By Naomi Lopez Bauman , Special for USDR
When it comes to enrollment in his signature health insurance overhaul, the Affordable Care Act, President Obama paints an underdog picture. He has repeatedly said: “We didn’t make a hard sell. We didn’t have billions of dollars to spend on commercials like our critics did.”
To build the federal website, fund state-run health insurance exchanges for some states, and facilitate marketing and outreach, however, the federal government is already slated to spend more than $6 billion.
These federal funds equate to more than $700 for every enrollee based on the administration’s report that 8 million have “selected” a health insurance plan offered under the Affordable Care Act (ACA). But no one can be sure, even now, what the exact enrollment figure is. That’s because the administration continues to report only those who selected coverage, not the number of those who actually paid for it. If one accounts for those who have actually paid and who were previously uninsured – the cost to get one person enrolled could be closer to $3,000.
In the president’s home state of Illinois, for example, federal funds paid for “outreach” and marketing. The total spent, based on federal grant award totals reported by the Centers for Medicare & Medicaid Service, or CMS, was almost $155 million. That means that, when the state’s share of the potential $677 million tab for the federal website is included, taxpayers spent between $800 and $1,600 in “acquisition” costs for each state resident who enrolled in an ACA plan. The exact amount will depend on how many Illinoisans ultimately pay for coverage.
New York enrollees, based on the CMS federal grant data, will cost taxpayers $1,400 per enrollee for the combined cost of establishing a state-based exchange website, plus outreach and marketing. California, which led the nation in enrollments and ran its own exchange, comes in at about $870 per enrollee. Hawaii, which had the lowest number of enrollees in the country, could cost taxpayers about $24,000 per enrollee.
But finding out who is actually covered just became even more difficult.
The federal agency charged with implementing the ACA has announced that it will cease issuing monthly enrollment reports. The U.S. Department of Health and Human Services will no longer be regularly reporting on the law’s progress.
Not only does this announcement mean that it will be virtually impossible to obtain information on the law’s progress
The reports had been providing closely followed national- and state-level information on the number of individuals selecting a health insurance plan, those individuals by age, gender, the level of coverage selected and the percent of individuals eligible for a federal subsidy. The most recent report, issued on May 1, also included racial and ethnic data on exchange enrollees.
The administration had already been facing significant criticism over the lack of transparency contained in the enrollment reports.
For example, the reports define enrollment as plan selection. Critics point out that, without information on who has actually paid their first month’s premium, the actual number of covered individuals is difficult to determine.
Critics also maintain that another important statistic the administration is not sharing is: How many of these enrollees were previously uninsured? The government’s original enrollment projections for 2014 were based on reducing the number of the nation’s 48 million uninsured by half through private coverage and Medicaid expansion. These goals were revised in September of last year, but continued to assume that the vast majority of exchange enrollments would be previously uninsured individuals.
According to national survey data from McKinsey & Co., however, as few as 26 percent of exchange enrollees were previously uninsured.
Additionally, only those who have paid for a plan have actually obtained coverage. Nationally, according to the survey, it is estimated that 87 percent of enrollees have actually paid. Only about 71 percent of the previously uninsured, however, reported paying for their coverage, McKinsey & Co. found.

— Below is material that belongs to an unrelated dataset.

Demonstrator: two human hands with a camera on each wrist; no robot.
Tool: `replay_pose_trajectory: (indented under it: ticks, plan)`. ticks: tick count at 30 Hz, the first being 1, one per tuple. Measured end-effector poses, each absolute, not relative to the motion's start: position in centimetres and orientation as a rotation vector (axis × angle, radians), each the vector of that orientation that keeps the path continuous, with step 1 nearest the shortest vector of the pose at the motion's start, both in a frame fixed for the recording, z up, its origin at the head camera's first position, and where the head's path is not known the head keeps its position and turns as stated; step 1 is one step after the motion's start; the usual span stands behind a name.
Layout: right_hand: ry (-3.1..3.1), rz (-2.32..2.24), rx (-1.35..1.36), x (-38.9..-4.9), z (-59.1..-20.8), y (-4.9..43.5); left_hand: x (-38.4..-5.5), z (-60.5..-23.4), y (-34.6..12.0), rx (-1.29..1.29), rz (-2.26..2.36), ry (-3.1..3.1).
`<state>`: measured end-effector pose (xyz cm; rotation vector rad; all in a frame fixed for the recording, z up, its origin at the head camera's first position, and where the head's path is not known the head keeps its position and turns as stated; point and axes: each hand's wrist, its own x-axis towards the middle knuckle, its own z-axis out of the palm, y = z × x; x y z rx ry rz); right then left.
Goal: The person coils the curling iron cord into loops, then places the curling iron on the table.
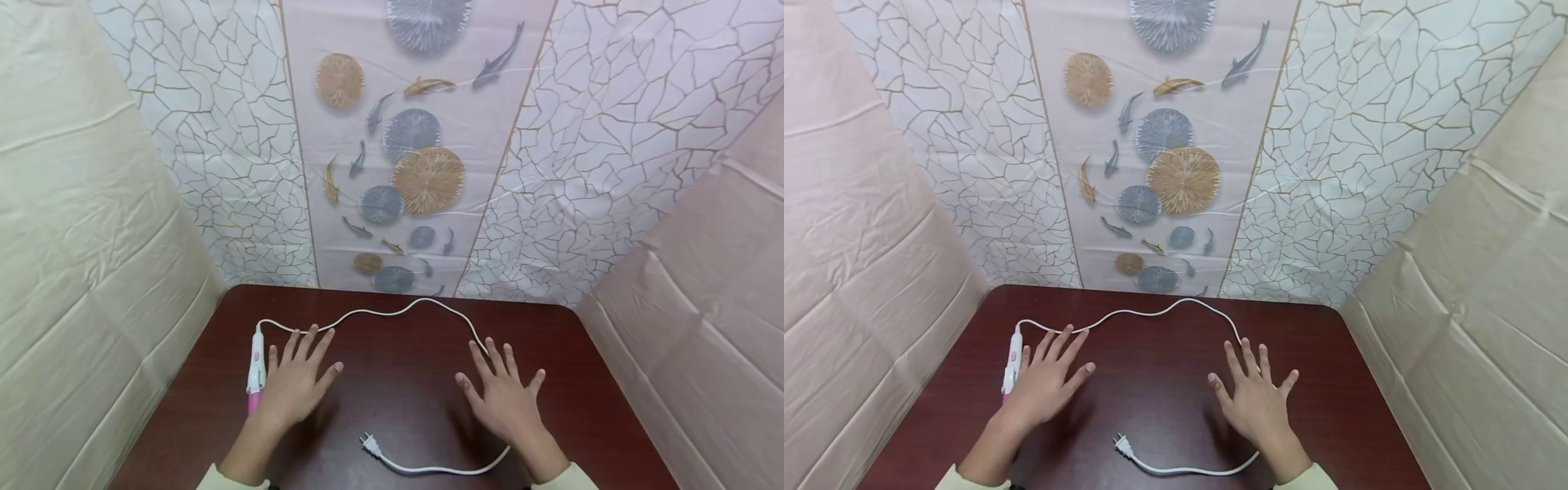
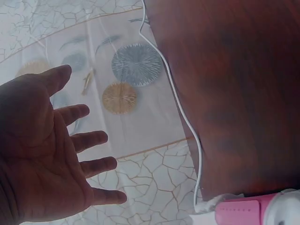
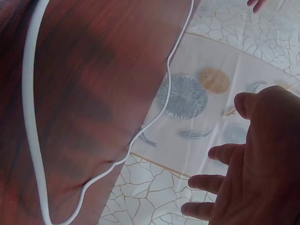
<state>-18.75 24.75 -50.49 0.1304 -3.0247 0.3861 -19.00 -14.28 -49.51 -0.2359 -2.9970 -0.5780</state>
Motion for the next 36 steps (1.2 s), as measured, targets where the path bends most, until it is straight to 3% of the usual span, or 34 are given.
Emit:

Total exchange enrollment could be much closer to 2 million newly insured individuals obtaining private coverage than the government’s reported 8 million. That would put the average cost of moving each previously uninsured individual into coverage at about $3,000 per person.
Not only is this well above what the private sector might spend to acquire a customer, but there also are not federal requirements to purchase other types of products. While there is no apples-to-apples cost comparison available, given the nature of the health insurance exchange product, it is worth noting the private-sector customer acquisition costs for other products.
For example, priceline.com spends about $7 to acquire a new customer. Barnesandnoble.com spends approximately $10. While these are very different products, spending several hundreds to thousands per customer should be considered a hard sell by most any measure.
Even with a hard sell, actual enrollment was tepid. Unfortunately, unless federal lawmakers pass and the president signs legislation requiring HHS to issue enrollment reports, we will know even less about the true cost of the ACA. Perhaps that is the point.